When viewed through this perspective, the world of Information Technology becomes a vast tapestry of medieval dogma. Technologies, hardware, software, methodologies, and even specific ways of implementing hardware and software become the doctrines of these sects, and the practitioners—those people in the IT industry—become crusaders trying for the aggressive conversion.
Recognizing and understanding how people can become attached to technology and will fight for or against it with the vehemence of a 12th-century crusader is key to being able to maintain objectivity. Statistics, experts, and standards are rallied by these crusaders to match any technical argument. Just look hard enough—the internet is ripe with a variety of opinions backed by a little bit of truth. Any number of blogs can be harvested, and most vendors have a library of such scripture, or apocryphal texts on their competitors called “kill sheets.”
While this sort of analogy seems a bit light-hearted, it is a very solid way of explaining the emotions and mind-sets we can slide into, if we are not careful.

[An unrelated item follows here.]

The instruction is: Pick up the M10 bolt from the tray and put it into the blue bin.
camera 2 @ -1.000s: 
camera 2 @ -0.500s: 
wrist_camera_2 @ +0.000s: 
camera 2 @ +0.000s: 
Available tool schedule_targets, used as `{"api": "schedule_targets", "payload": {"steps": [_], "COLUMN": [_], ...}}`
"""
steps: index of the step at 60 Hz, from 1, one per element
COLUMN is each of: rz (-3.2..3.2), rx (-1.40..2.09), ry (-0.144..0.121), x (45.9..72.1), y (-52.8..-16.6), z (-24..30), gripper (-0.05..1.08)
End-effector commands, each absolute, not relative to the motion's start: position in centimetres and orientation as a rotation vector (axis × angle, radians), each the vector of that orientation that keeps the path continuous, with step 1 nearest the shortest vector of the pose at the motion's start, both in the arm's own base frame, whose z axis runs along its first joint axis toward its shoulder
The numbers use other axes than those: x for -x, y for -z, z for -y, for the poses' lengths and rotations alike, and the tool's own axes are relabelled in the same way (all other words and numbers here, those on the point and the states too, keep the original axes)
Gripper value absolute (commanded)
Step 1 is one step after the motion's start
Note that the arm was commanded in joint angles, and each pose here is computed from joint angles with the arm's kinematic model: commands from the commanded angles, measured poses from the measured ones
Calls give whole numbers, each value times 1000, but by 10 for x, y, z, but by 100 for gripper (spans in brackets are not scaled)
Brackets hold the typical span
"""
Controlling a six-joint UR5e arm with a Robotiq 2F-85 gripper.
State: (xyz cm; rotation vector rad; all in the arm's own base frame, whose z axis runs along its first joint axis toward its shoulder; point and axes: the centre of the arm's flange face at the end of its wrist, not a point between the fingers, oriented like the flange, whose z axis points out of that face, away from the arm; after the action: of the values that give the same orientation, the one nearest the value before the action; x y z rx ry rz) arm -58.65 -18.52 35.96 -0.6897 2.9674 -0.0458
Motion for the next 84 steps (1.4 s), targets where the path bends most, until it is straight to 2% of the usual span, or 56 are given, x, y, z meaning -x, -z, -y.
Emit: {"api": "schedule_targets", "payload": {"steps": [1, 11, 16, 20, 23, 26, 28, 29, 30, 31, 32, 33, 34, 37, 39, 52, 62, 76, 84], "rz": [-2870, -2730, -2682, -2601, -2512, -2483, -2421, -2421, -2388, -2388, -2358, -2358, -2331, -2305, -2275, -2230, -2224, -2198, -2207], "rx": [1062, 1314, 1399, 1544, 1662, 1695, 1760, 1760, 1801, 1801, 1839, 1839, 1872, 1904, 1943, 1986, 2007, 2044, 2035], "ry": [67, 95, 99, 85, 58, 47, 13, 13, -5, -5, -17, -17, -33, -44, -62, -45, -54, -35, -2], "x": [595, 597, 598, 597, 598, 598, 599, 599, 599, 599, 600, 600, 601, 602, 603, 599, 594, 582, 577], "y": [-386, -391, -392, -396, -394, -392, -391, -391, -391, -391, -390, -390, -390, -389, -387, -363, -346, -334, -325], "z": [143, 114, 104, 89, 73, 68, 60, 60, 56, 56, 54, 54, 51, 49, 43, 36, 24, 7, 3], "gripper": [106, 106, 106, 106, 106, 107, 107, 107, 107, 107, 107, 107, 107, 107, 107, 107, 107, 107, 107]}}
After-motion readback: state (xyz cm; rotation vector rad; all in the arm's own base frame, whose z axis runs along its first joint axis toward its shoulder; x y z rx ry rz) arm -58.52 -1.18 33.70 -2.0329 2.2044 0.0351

For instance, if you have one server administrator who prefers brand-A of hardware, and another who prefers brand-B, be prepared for a battle when you have to purchase new hardware. Each administrator will present a laundry list of reasons to purchase one platform over the other, backed up with case studies, kill sheets, and market research to prove their case. The decision maker is usually left standing in the middle, feeling torn between two people.
The emotion we put into our technology decisions is difficult to overcome, because it is based in fear. We know how much effort we spent selecting the technology we like. We know how well it works for us. If we discard what we worked on, then we wasted our time and the company's, and consequently, if we wasted the company's time—is our job necessary?
It may not be logical, but these emotions are there, nonetheless.